Once we checked into Stanford, my fears were tamed. We met with the anesthesiologist and the surgeon who would be with me during the procedure. While they repeated most of the information already told to me by my San Francisco doctor, the surgeon caught me by surprise when he said there was a possibility a defibrillator could be used. I left rattled, but mostly anxious about the following day’s events.
The next day, I woke up and put on a pair of sweats and an old t-shirt. The previous day I had gotten my eyebrows done, because when I was operated on I had to look fabulous, dammit! We arrived at the hospital, and were led to a hospital bed. The hospital room was a grayish color lined with beds on the perimeters of the room. I didn’t know what to expect.

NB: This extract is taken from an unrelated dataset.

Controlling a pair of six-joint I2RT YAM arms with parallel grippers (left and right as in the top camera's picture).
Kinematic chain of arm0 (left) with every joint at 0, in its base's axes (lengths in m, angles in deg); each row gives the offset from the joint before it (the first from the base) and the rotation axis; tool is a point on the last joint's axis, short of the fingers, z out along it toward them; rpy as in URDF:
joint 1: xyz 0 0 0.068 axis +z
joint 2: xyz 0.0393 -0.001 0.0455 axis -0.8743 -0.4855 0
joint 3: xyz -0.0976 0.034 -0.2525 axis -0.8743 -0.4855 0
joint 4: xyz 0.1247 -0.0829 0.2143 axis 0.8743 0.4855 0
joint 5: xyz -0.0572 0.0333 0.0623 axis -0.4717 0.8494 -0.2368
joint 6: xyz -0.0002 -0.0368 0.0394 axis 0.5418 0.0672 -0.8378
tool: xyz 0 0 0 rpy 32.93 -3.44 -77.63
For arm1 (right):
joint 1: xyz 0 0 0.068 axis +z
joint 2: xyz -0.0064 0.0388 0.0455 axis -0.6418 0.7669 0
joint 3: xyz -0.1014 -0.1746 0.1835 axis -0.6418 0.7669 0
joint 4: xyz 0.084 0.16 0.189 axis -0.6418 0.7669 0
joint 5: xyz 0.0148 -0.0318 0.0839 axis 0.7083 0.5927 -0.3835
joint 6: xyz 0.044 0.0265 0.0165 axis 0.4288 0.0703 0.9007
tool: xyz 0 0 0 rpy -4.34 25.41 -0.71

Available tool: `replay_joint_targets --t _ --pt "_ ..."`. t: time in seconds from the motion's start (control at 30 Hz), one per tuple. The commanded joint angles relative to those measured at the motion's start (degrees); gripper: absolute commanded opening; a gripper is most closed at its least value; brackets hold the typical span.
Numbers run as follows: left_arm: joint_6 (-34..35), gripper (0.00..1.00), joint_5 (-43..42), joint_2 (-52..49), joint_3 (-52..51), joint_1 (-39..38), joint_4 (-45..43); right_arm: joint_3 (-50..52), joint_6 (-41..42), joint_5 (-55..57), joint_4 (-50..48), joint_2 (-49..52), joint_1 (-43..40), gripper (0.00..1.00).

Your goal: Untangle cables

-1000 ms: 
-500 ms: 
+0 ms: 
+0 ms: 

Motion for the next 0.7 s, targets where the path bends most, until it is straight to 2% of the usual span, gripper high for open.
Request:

I changed into a hospital gown and laid on the bed for a period of 15 minutes that could have been 5 hours if my my mom hadn't been nervously announcing the time.
Two nurses came over for the final stages of preparation. They inserted an IV into my inner arm after multiple painful tries of sticking it into my hand. Then came the sedative. I felt it immediately, coursing through my veins and into my brain. I started giggling uncontrollably as they whisked me away to the procedure room. I felt as if I was floating on a cloud.
I arrived in the brightly-lit room full of large people in masks. A doctor came up to me and asked what my favorite song was. I replied with a slurred “Multi-Love” by Unknown Mortal Orchestra, and soon my favorite song was blasting through the room. I felt so genuinely happy as I closed my eyes. Maybe it was the sedative. It was definitely the sedative.
I woke up to find my parents hovering over me. It took about 10 seconds to remember where I was, and as I sat straight up, the blood rushed to my head. The nurse hurried over and told me to lay back, it would be an hour or so before I could walk. Once I laid back and calmed down, a severe pain shot through my left eye. I closed and scrunched my eyes together, hoping the pain would dissipate but it remained persistent no matter how I positioned myself. The nurse told me that they didn't fully tape my left eye, and so a millimeter of my eyeball had sat partially open for my 4-hour procedure. Ouch.
After four of the most uncomfortable and painful hours of my life, I left through the sliding hospital doors with an upgraded heart and a tiny bottle of eye medication.
The next day, as I rolled up to my home and parked in the driveway, the feeling of absolute peace of mind settled within me.
There are a unique individuals on the Novato High campus who face these decisions of surgery, medication, or who choose not to interfere with their body.
Sophomore Tatiana Oliver has a heart condition similar to mine, called brugada syndrome in which there is an abnormality in the rhythm of the heart. She isn't on medication and has not undergone surgery.
“It’s a condition that causes sudden death, which sounds super scary and it is super scary, but at the same time I don't feel many symptoms daily, so it's something I can really push aside until I die. I think I'll get the surgery [at 18] so I can survive and live a full happy and healthy life,” said Oliver.
Sophomore Sage Patel was born profoundly deaf, and at age 2 her left ear was operated on and at age 4 the right ear was operated on. “[The surgery] opened up a whole new world for me, I can be involved in society. I can also be involved in the deaf community.”
If you are scared or feel alone in your body’s troubles, just know that you are part of a bigger community that understands and will support you. I know that in those weeks prior to and after the surgery, I only told my close friends about my procedure, in fear of being looked at differently or having a pity train follow me with every interaction. Over time, I became more comfortable with discussing my experience with more friends and family, but it is a long road to both physical and emotional recovery.